* **ACTIVITY**: The listing that follows must be retyped exactly, without its pictures.

* **DATASET CONTENT**:
^^^^^^^^

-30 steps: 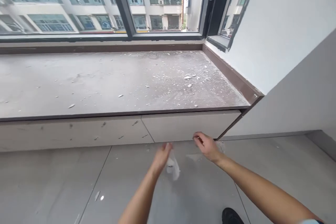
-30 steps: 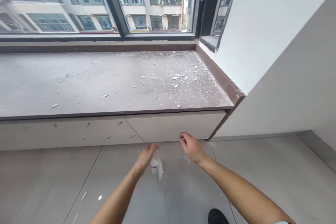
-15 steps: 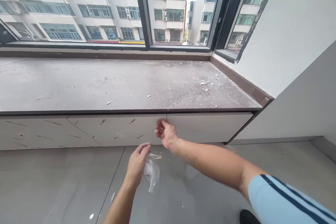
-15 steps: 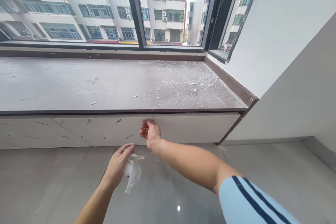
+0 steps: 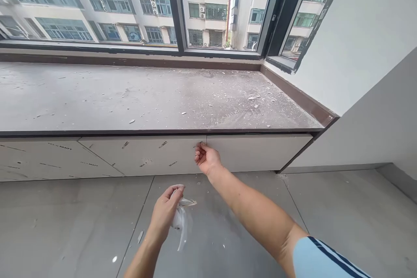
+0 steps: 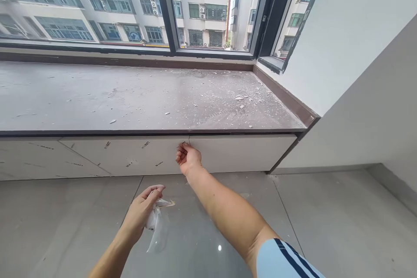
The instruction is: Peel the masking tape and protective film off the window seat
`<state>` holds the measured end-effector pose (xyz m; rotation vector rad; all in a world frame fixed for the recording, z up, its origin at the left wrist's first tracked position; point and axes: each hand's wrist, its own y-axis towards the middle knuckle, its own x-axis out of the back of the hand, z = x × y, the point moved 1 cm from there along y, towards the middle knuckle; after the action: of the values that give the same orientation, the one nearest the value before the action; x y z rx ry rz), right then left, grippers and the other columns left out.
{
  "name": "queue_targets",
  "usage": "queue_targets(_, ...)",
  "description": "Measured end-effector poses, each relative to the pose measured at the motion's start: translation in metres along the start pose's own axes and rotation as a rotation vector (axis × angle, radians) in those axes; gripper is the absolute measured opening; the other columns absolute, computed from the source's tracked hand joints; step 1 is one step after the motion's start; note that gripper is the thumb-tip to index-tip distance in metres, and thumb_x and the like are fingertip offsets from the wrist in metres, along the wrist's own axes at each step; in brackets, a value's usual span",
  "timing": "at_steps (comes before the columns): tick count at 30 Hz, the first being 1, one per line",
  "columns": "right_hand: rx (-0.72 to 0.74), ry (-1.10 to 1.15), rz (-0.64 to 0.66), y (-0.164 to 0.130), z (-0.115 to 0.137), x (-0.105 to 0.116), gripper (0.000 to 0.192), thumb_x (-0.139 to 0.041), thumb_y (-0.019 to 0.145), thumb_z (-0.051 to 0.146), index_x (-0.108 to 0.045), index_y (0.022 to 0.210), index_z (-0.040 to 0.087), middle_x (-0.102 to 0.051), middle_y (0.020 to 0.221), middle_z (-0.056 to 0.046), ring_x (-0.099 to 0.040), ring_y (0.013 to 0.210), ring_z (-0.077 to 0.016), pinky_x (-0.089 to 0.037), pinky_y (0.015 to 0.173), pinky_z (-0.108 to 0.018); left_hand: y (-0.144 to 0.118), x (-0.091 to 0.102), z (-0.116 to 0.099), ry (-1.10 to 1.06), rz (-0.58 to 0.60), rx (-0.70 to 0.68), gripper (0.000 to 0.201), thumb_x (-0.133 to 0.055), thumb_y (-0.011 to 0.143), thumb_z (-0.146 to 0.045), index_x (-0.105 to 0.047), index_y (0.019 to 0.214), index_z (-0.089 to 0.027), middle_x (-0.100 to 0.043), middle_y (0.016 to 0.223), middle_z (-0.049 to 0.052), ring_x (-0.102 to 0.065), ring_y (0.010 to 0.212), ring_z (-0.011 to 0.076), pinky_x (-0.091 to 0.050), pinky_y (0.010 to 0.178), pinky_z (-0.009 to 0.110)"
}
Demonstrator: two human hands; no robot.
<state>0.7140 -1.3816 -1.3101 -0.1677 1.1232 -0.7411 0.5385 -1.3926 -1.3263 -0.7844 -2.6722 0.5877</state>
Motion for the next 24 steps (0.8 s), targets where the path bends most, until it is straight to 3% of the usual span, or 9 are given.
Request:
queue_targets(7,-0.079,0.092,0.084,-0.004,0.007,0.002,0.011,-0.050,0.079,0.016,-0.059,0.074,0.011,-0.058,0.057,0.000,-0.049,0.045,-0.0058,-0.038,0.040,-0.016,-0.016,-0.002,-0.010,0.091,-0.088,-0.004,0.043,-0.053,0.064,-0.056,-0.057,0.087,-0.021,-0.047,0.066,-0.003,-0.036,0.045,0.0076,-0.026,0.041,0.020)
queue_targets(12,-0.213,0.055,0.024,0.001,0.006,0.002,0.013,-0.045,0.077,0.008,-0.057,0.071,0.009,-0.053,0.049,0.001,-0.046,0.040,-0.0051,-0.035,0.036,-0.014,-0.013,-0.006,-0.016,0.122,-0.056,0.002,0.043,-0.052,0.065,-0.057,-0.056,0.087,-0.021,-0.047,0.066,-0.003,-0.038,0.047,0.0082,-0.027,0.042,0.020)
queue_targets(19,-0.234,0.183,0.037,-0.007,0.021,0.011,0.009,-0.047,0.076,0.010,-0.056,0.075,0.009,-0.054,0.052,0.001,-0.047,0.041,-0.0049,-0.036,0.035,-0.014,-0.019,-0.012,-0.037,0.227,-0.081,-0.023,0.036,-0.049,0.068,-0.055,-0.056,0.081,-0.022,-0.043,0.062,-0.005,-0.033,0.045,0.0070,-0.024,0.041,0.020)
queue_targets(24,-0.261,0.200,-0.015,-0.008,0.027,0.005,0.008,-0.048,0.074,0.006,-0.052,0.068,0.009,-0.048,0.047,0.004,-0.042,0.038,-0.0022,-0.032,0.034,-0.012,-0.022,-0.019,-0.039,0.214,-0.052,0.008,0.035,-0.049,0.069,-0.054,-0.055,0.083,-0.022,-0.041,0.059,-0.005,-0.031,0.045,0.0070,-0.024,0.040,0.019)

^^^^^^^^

* **SOLUTION FOR THIS PROBLEM**:
-30 steps: 
-30 steps: 
-15 steps: 
-15 steps: 
+0 steps: 
+0 steps: 
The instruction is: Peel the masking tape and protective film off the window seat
`<state>` holds the measured end-effector pose (xyz m; rotation vector rad; all in a world frame fixed for the recording, z up, its origin at the left wrist's first tracked position; point and axes: each hand's wrist, its own y-axis towards the middle knuckle, its own x-axis out of the back of the hand, z = x × y, the point moved 1 cm from there along y, towards the middle knuckle; after the action: of the values that give the same orientation, the one nearest the value before the action; x y z rx ry rz), right then left, grippers and the other columns left out.
{
  "name": "queue_targets",
  "usage": "queue_targets(_, ...)",
  "description": "Measured end-effector poses, each relative to the pose measured at the motion's start: translation in metres along the start pose's own axes and rotation as a rotation vector (axis × angle, radians) in those axes; gripper is the absolute measured opening; the other columns absolute, computed from the source's tracked hand joints; step 1 is one step after the motion's start; note that gripper is the thumb-tip to index-tip distance in metres, and thumb_x and the like are fingertip offsets from the wrist in metres, along the wrist's own axes at each step; in brackets, a value's usual span",
  "timing": "at_steps (comes before the columns): tick count at 30 Hz, the first being 1, one per line",
  "columns": "right_hand: rx (-0.72 to 0.74), ry (-1.10 to 1.15), rz (-0.64 to 0.66), y (-0.164 to 0.130), z (-0.115 to 0.137), x (-0.105 to 0.116), gripper (0.000 to 0.192), thumb_x (-0.139 to 0.041), thumb_y (-0.019 to 0.145), thumb_z (-0.051 to 0.146), index_x (-0.108 to 0.045), index_y (0.022 to 0.210), index_z (-0.040 to 0.087), middle_x (-0.102 to 0.051), middle_y (0.020 to 0.221), middle_z (-0.056 to 0.046), ring_x (-0.099 to 0.040), ring_y (0.013 to 0.210), ring_z (-0.077 to 0.016), pinky_x (-0.089 to 0.037), pinky_y (0.015 to 0.173), pinky_z (-0.108 to 0.018); left_hand: y (-0.144 to 0.118), x (-0.091 to 0.102), z (-0.116 to 0.099), ry (-1.10 to 1.06), rz (-0.58 to 0.60), rx (-0.70 to 0.68), gripper (0.000 to 0.201), thumb_x (-0.133 to 0.055), thumb_y (-0.011 to 0.143), thumb_z (-0.146 to 0.045), index_x (-0.105 to 0.047), index_y (0.019 to 0.214), index_z (-0.089 to 0.027), middle_x (-0.100 to 0.043), middle_y (0.016 to 0.223), middle_z (-0.049 to 0.052), ring_x (-0.102 to 0.065), ring_y (0.010 to 0.212), ring_z (-0.011 to 0.076), pinky_x (-0.091 to 0.050), pinky_y (0.010 to 0.178), pinky_z (-0.009 to 0.110)"
}
Demonstrator: two human hands; no robot.
<state>0.7140 -1.3816 -1.3101 -0.1677 1.1232 -0.7411 0.5385 -1.3926 -1.3263 -0.7844 -2.6722 0.5877</state>
Motion for the next 24 steps (0.8 s), targets where the path bends most, until it is straight to 3% of the usual span, or 9 are given.
Request:
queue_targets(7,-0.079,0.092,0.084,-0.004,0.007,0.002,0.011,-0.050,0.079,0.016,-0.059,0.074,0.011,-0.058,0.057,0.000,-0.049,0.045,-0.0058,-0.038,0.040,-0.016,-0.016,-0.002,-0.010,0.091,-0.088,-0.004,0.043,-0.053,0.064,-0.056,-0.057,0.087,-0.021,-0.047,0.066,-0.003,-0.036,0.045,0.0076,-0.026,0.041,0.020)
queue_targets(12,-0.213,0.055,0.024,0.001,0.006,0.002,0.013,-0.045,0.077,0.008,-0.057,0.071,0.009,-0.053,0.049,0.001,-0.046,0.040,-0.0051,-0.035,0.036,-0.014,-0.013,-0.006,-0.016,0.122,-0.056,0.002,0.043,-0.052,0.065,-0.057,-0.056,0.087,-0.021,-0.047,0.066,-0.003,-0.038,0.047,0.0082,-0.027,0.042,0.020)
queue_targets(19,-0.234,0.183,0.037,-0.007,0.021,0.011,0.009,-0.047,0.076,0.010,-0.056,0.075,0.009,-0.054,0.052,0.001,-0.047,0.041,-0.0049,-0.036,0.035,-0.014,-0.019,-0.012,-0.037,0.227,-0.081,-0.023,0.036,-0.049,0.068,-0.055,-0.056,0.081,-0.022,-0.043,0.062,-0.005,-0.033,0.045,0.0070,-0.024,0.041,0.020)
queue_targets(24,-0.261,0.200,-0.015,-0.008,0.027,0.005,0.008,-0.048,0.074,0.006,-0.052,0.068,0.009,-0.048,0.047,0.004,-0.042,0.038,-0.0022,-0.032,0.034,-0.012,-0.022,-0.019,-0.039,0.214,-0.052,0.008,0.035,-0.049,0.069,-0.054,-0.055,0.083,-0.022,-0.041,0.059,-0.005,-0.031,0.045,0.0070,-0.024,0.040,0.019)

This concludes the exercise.